Groddeck was also friend, preceptor and doctor to Erich Fromm (1900-1980) during the late twenties and early thirties (Funk, 1983, Burston, 1991). At that time Fromm was a Freudian analyst, trained at the Berlin Institute and a member of the “Frankfurt Institute for Social Research” with a special interest in social character. In order to understand the relationship between Fromm and Groddeck it is necessary to consider Fromm’s study of the works of Bachofen and the humanistic interpretation of the Hebrew tradition he received from his Talmud teacher, Salman Baruch Rabinkow (Funk, 1988).

Bacciagaluppi (1993) prints part of an unpublished letter from Fromm to Sylvia Grossman, dated November 12th 1957 and concerning Groddeck: “In my opinion he was the only (German analyst) who was real, original, courageous and incredibly generous. (...) I have always been very grateful (...) for the privilege of having known him. (...) His teachings have influenced me more than those of any other of my teachers”. (Translation mine).

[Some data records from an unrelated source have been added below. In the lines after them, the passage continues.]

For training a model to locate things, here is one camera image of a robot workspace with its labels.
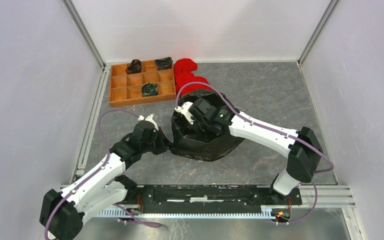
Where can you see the right aluminium corner post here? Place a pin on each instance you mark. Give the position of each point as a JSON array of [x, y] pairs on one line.
[[329, 10]]

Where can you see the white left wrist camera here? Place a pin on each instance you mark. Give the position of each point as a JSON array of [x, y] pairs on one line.
[[149, 118]]

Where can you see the black green bag roll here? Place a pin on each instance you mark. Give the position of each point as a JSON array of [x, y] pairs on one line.
[[149, 89]]

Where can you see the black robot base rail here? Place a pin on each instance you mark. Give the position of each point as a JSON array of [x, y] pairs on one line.
[[209, 199]]

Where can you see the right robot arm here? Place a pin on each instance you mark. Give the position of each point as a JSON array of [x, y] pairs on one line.
[[301, 147]]

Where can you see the wooden compartment tray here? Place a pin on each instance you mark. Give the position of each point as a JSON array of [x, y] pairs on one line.
[[125, 89]]

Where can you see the aluminium corner post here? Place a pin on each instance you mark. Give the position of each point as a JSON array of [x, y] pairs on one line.
[[329, 10], [74, 14]]

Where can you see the black bag roll left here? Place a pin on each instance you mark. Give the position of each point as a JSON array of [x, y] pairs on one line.
[[134, 67]]

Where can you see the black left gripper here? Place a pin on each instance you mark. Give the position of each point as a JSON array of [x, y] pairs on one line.
[[165, 143]]

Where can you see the white slotted cable duct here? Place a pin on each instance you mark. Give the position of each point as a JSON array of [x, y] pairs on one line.
[[264, 213]]

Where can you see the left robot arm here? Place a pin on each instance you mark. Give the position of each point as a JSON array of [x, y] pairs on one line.
[[64, 212]]

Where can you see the black bag roll right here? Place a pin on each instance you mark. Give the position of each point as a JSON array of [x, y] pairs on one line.
[[163, 63]]

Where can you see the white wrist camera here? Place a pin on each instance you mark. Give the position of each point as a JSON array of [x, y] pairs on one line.
[[184, 110], [149, 118]]

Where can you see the black plastic trash bag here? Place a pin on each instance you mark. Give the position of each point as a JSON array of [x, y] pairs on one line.
[[206, 147]]

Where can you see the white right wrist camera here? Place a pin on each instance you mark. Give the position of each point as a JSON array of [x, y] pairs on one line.
[[184, 110]]

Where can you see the left aluminium corner post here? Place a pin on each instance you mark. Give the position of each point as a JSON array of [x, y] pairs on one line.
[[74, 14]]

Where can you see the red cloth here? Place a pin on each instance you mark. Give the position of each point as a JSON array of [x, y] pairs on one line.
[[184, 73]]

Fromm thus declared Groddeck’s influence on him, but looking through the Complete Georg Groddeck’s Influence on Erich Fromm edited by Rainer Funk we find only two direct references (1935, 1976); a less interesting reference is to be found in an unpublished chapter of “To Have or to Be?” (1992, p. 14), where Groddeck is remembered only for his massage technique aimed at liberating the body from tension. For this same reason, Fromm speaks of Groddeck, in association with Wilhelm Reich, twice during a seminar held in Zurich in 1974 (Fromm, 1994, p. 115 and p. 175).

The second reference (1976, p. 352) is also very limited as it refers to penis erection which, according to Groddeck, makes a man such only for a few seconds while it leaves him a child for most of the time. But here too Fromm does not miss the opportunity to define Groddeck as “one of the most outstanding, although relatively little known, psychoanalysts”.

In the first reference (1935, pp. 130-131), Fromm dedicates almost a page to Groddeck and gives an articulated evaluation of him. Next to expressions of admiration, Fromm does not hide Groddeck’s limitations: contempt for science and reactionary positions on social issues. At the same time he lists his friend’s qualities: ingenious psychological intuition, an attitude free from any form of moralism or sense of sin on sexual questions, sincere relationships with and total dedication to patients.

According to Fromm, Groddeck is more important for the influence he had on psychoanalysts who were in contact with him personally than for his writings, which were half scientific and half fiction.

Groddeck had a particularly strong influence on Ferenczi, contributing to the well-known fact of the latter’s creative and painful differences with Freud. On this point Fromm (1935, p. 131) writes:

“His influence (Groddeck’s) was above all individual, and Ferenczi’s evolution (...) can only be explained by the strong influence Groddeck had on him. Ferenczi had an individual and creative temperament, he was very gifted but he was also very sensitive and shy, unlike Groddeck. His life was influenced by Freud and Groddeck and he didn’t have the strength to chose between them” (translation mine).

These differences between Ferenczi and Freud did not result in open rebellion or separation, but they did open up an alternative trend in psychoanalysis which found expression “in two directions the British middle school and the American interpersonal-cultural school” (Bacciagaluppi, 1993).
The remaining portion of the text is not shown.